How does the Repo Rate affect me?

RBI increases the repo rate to remove the excess supply of the money out of the market. If RBI increases the repo rate that means commercial banks have to pay more interest if they want to borrow loans, which discourages businesses and industries to borrow money from the banks at a higher rate, instead it encourages people to deposit money in the bank, in-short controlling liquidity in the market. In the case of the reverse repo rate, it is totally the opposite.

To increase the liquidity in the market RBI reduces the reverse repo rate, which enables businesses and industries to borrow loans for investment purposes.

Repo rate vs Bank rate

In the case of repo rate RBI lends money to the commercial bank by purchasing government securities. And in case of a bank rate, the commercial banks can borrow loans from the central bank i.e.
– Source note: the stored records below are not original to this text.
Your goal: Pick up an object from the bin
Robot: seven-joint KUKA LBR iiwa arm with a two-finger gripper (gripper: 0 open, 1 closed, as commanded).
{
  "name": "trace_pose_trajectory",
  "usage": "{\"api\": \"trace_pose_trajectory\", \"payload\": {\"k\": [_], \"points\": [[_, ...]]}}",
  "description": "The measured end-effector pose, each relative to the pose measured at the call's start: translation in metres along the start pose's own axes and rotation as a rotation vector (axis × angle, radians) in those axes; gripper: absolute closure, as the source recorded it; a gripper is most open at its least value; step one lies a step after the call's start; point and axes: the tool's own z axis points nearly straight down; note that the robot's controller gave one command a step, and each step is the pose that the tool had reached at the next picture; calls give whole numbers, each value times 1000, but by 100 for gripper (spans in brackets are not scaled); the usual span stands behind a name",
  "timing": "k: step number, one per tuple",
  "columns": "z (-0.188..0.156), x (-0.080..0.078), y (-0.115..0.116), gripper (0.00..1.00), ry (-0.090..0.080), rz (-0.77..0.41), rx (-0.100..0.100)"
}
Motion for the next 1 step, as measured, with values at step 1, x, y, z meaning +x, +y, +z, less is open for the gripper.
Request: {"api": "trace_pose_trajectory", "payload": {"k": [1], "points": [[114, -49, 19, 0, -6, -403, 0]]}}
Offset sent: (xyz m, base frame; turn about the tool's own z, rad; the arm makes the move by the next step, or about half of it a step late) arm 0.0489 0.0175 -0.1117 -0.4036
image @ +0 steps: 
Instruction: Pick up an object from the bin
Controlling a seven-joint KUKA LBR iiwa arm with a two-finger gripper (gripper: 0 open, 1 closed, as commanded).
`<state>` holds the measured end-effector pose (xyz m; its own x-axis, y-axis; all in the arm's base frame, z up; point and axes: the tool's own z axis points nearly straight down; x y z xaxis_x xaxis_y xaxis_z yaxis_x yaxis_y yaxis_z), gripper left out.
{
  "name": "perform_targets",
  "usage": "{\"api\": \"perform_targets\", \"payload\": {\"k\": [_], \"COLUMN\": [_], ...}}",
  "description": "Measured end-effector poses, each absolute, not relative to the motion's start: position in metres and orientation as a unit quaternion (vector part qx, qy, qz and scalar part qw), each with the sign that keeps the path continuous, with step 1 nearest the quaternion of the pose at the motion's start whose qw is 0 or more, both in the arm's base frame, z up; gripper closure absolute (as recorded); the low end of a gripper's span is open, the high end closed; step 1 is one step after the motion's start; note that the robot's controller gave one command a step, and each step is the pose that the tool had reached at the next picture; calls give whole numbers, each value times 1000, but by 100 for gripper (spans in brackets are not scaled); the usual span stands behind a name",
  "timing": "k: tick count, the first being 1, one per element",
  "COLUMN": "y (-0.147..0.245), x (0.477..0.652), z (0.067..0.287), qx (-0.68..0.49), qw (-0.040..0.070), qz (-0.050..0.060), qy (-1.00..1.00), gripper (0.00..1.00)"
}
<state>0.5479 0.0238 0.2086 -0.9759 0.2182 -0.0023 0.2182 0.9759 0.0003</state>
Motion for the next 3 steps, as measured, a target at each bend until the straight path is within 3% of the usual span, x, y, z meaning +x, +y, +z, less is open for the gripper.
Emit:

RBI without selling any government securities.

The bank rate impacts directly to the consumer because it is an important factor that decides what interest rate loan should be offered to the people. On the other hand, the repo rate does not impact the public directly.

Repo Rate and Inflation

The central bank i.e. The Reserve Bank of India (RBI) lends money to the commercial banks in case of a shortage of funds at an interest rate, which is known as Repo Rate. Monetary authorities use this measure to regulate inflation. In the case of inflation, RBI increases the repo rate, and in case of deflation decreases it.

The current policy of the RBI

The RBI in the latest (4th December 2020) MPC meet left the key interest rates unchanged for the third time in a row and through its commentary maintained an accommodative stance, against the backdrop of inflation remaining elevated, above the tolerance band of 2-6 percent.

More importantly, it hinted at more easing ahead to support the economy if the need arises. All the members of the MPC voted unanimously in favor of maintaining a pause. This was the 26th MPC meeting since its inception in June 2016. The Reserve Bank continued to maintain an accommodative stance and signaled that it will continue to do so at least for this financial year.

Key RBI monetary policy rates currently are:

Policy Rates
Repo Rate 4%
Reverse Repo Rate 3.35%
Marginal Standing Facility 4.25%
Bank Rate 4.25%

What is accommodative stance?

An accommodative stance means that the central bank is willing to loosen the monetary conditions in the economy further, by expanding the supply of money to support slowing economic growth (as measured by the GDP). When the economy slows, the RBI can implement an accommodative monetary policy where it cuts the benchmark policy rates to stimulate the economy, by reducing the cost the borrowing.

An accommodative stance implies that the central bank is willing to further cut the interest rates to support the economy if the need arises. The continuation of the accommodative stance underlines the importance that the central bank is placing on reviving growth at the current juncture.

RBI, also revised upwards its growth forecast for the current financial year, from a contraction of about 9.5 percent to a contraction of about 7.5 percent, with the expectation of an expansion of 0.1 percent and 0.7 percent in the third and the fourth quarter of this fiscal, respectively.

The central bank also forecasted the inflation rate to be at 6.8 percent in the third quarter and 5.8 percent for the fourth quarter for this fiscal year. Further, it projected inflation to be at 4.6 percent in the next financial year.